■ **Stored data**
§

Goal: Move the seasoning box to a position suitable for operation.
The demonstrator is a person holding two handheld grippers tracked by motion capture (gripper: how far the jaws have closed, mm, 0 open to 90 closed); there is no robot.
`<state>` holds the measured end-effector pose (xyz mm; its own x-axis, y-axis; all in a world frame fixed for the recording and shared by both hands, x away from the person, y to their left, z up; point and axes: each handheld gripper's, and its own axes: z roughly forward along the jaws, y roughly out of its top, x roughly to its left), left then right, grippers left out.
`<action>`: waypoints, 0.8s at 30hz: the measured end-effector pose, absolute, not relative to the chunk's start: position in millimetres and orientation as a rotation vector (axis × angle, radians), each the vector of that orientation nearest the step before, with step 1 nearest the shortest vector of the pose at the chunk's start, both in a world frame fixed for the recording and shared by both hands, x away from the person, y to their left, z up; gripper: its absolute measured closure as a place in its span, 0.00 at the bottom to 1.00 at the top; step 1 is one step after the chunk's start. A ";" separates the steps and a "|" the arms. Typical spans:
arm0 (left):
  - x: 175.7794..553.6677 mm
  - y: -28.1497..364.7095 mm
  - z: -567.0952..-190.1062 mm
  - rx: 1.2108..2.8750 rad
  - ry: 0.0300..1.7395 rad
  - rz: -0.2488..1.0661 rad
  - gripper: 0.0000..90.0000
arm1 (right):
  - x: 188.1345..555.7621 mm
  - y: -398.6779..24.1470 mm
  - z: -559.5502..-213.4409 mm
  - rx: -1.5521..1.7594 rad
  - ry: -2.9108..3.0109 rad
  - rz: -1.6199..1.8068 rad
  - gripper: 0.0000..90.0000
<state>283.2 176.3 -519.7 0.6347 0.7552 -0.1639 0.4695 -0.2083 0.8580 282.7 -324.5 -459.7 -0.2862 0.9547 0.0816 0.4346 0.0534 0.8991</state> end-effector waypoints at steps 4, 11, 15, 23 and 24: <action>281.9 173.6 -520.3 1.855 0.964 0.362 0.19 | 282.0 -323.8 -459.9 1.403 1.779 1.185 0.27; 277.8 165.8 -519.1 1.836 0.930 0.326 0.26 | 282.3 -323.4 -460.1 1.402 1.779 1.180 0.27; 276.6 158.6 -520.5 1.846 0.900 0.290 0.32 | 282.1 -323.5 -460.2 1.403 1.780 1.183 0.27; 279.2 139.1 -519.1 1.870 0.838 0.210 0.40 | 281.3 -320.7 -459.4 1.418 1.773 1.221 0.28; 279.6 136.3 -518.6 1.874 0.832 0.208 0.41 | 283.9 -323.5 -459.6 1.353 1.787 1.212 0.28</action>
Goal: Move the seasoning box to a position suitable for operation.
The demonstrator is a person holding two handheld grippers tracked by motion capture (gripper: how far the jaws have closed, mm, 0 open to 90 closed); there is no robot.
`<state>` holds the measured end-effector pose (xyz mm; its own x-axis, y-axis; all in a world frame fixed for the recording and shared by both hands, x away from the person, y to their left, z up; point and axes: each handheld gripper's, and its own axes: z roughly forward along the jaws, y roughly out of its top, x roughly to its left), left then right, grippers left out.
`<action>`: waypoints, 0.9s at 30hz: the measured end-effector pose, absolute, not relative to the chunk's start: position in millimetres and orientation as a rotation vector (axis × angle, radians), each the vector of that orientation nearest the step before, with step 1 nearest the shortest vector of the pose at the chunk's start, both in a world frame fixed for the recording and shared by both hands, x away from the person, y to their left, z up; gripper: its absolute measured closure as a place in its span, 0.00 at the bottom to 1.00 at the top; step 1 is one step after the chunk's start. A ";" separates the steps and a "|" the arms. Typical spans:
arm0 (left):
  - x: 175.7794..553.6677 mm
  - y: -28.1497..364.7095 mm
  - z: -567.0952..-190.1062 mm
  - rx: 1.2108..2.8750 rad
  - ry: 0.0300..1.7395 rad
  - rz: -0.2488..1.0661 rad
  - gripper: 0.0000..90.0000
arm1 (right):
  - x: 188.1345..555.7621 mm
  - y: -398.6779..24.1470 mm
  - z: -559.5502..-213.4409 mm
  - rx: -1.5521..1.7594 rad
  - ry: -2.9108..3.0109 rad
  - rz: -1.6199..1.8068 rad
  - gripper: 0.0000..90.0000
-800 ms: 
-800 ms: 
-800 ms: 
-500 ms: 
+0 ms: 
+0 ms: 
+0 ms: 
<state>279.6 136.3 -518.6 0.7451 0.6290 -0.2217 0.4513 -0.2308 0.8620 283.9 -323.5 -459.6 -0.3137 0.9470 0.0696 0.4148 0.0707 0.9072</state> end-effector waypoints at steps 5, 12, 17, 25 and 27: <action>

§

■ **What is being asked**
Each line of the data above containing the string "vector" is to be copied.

■ **Response to the exercise**
`<action>`: waypoints, 0.8s at 30hz: the measured end-effector pose, absolute, not relative to the chunk's start: position in millimetres and orientation as a rotation vector (axis × angle, radians), each the vector of that orientation nearest the step before, with step 1 nearest the shortest vector of the pose at the chunk's start, both in a world frame fixed for the recording and shared by both hands, x away from the person, y to their left, z up; gripper: its absolute measured closure as a place in its span, 0.00 at the bottom to 1.00 at the top; step 1 is one step after the chunk's start. A ";" separates the steps and a "|" the arms. Typical spans:
`<action>`: waypoints, 0.9s at 30hz: the measured end-effector pose, absolute, not relative to the chunk's start: position in millimetres and orientation as a rotation vector (axis × angle, radians), each the vector of that orientation nearest the step before, with step 1 nearest the shortest vector of the pose at the chunk's start, both in a world frame fixed for the recording and shared by both hands, x away from the person, y to their left, z up; gripper: its absolute measured closure as a place in its span, 0.00 at the bottom to 1.00 at the top; step 1 is one step after the chunk's start. A ";" separates the steps and a "|" the arms. Typical spans:

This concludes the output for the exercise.